Books of manners
Books of manners
First posted 01:10am (Mla time) Mar 10, 2006
By Ambeth Ocampo
OLD people often bewail the morals of young ones as if they were not young once. I often hear folks of pre-war vintage waxing nostalgic about an age ("pistaym," or peace time) when schools taught not only reading, writing and arithmetic but also "good manners and right conduct." I have yet to see the textbook or teacher's guide to this subject, but I'm sure it will be quite refreshing for me and, of course, my favorite, bratty, 2-year-old nephew who is slowly testing the patience of the adults to see how far he can go without reprimand or being asked to sit in the "quiet chair."
While some people have heard of the 19th-century Tagalog book of manners by Modesto de Castro, written in epistolary form as "Pagsusulatan ni Urbana at ni Felisa," not many are familiar with a similar Visayan work, "Lagda," by the Jesuit Pedro de Estrada, first printed in 1734. Ten years ago I came across a typescript copy in the San Beda College library and doubted its provenance, but the whole text is reproduced in Volume 5 of Gregorio Zaide's "Documentary Sources of Philippine History." Zaide also worked on a typescript English translation. Although I cannot read Visayan, I will dig up an original copy someday just to convince myself this is not another elaborate hoax like the Code of Kalantiaw.
Zaide says the original book is a guide to living a Christian life and comes complete with prayers and other devotional material. But what should interest historians are the words of advice given in the 18th century that don't quite match our code of conduct in the 21st century. The opening chapter alone reflects how different our world is from theirs:
"When you wake up in the morning, do not roll on yourself like an earthworm, do not wiggle like a snake that is crawling on the ground, but get up right away, make the Sign of the Cross and thank God that He has saved you from the danger that night.
"Fold your blanket, roll your pillow in your mat, and put them aside or in a corner so that they will not bother or disturb.
"Change your dress so that you will not appear as if you have just come out of a pigsty, and at the same time pray the Act of Faith. Your dress, even if it is old or torn, should be smooth and clean because it is not proper that you should appear before other people scrubbing yourself as if you had lice. You should wash your face so that you will not look dirty or smell as if you have just come out from bed."
Urban people will find the animal descriptions quite quaint, and our metrosexuals will probably object to one of the rules that state, "If you are a man, do not let your hair grow long because it is not proper for a man to knot his hair like a woman or to have it falling on his back. It is ugly to see a man who is effeminate."
It was perhaps beyond his comprehension to see women with a shaved head, masculine women, or even men with earrings -- not to mention navel, nipple and penis rings.

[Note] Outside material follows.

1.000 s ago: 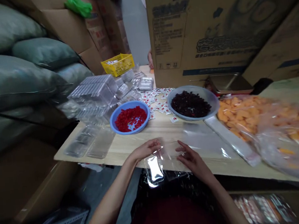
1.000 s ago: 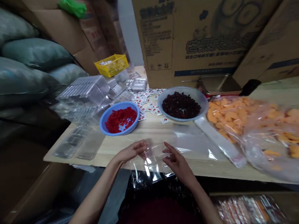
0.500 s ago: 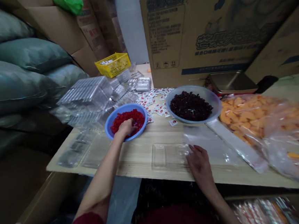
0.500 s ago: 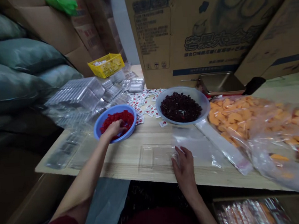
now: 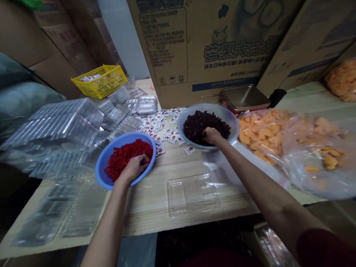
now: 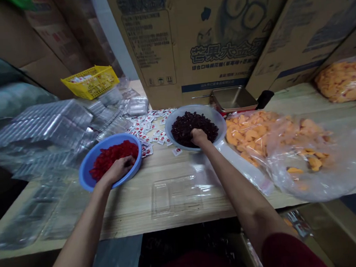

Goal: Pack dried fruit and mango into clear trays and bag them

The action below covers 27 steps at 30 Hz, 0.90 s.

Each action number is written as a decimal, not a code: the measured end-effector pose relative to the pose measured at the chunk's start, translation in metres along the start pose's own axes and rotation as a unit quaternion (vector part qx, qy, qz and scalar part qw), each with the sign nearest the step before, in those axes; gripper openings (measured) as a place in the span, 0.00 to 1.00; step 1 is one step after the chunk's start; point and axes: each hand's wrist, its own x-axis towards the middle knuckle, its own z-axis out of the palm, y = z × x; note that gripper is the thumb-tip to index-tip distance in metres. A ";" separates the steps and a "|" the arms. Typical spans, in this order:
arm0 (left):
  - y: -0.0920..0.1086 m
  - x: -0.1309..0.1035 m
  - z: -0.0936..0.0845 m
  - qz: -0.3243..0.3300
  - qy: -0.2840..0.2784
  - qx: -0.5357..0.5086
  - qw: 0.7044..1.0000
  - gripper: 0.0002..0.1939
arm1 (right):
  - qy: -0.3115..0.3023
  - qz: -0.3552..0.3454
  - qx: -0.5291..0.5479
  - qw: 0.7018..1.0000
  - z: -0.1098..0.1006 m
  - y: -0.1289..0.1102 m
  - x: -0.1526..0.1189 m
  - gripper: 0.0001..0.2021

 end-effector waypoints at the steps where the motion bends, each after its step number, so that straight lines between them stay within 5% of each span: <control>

Then there is a question of good taste or restraint in design. Manila Mayor Lito Atienza's loud Hawaiian shirts would have been frowned upon in the 18th century, for "Lagda" dictates: "It is good that your dress should be like a flower, but remember that too many ornaments will make you look like a blooming 'gumamela' [hibiscus]. Therefore you should be moderate and should be in harmony with others."
Some rules do not change: "Do not let your nails grow long like the nails of a haw. Do not blow your nose with your dress, and do not wipe your mucus with your hands, with your sleeves, your pants or your skirts, and that is why you should carry a piece of cloth or a handkerchief. Do not spit too much, and when you do so, do not face the wind so that you will not spray your saliva on others."
Even posture and manner of walking are not spared: "Walk sedately, your body neither very stiff and erect nor your hips swaying -- do not sway yourself like a banana leaf. Do not walk with mincing steps as if treading on glowing embers; do not walk too slow like a worm. Neither walk on the tips of your toes nor drag your feet as if they were legs being hauled along. Do not swing your arms but put your hand beneath your cloth; if you cannot do this, fold them on your breast.
"Your head should be neither bowed nor held high like that of a chicken when drinking; do not look up at the windows of houses as if you were searching for bees; do not bend your head to one side or another as if a glowworm has entered it; do not open your eyes wide to look around or keep turning your head like a weather cock."
There is simply so much that would be out of date today, thus "Lagda" is read as history and helps us appreciate the world we live in at present.
History is often mistaken to be a look into the past for its own sake. But history only becomes relevant when we see ourselves in relation to the past.
What is it this thing we call "good manners"? In relation to what?
Books of manners are historical documents that tell us what life was like then, and when we compare this to manners in our time we gain perspective, which is a gift much needed in these noisy times.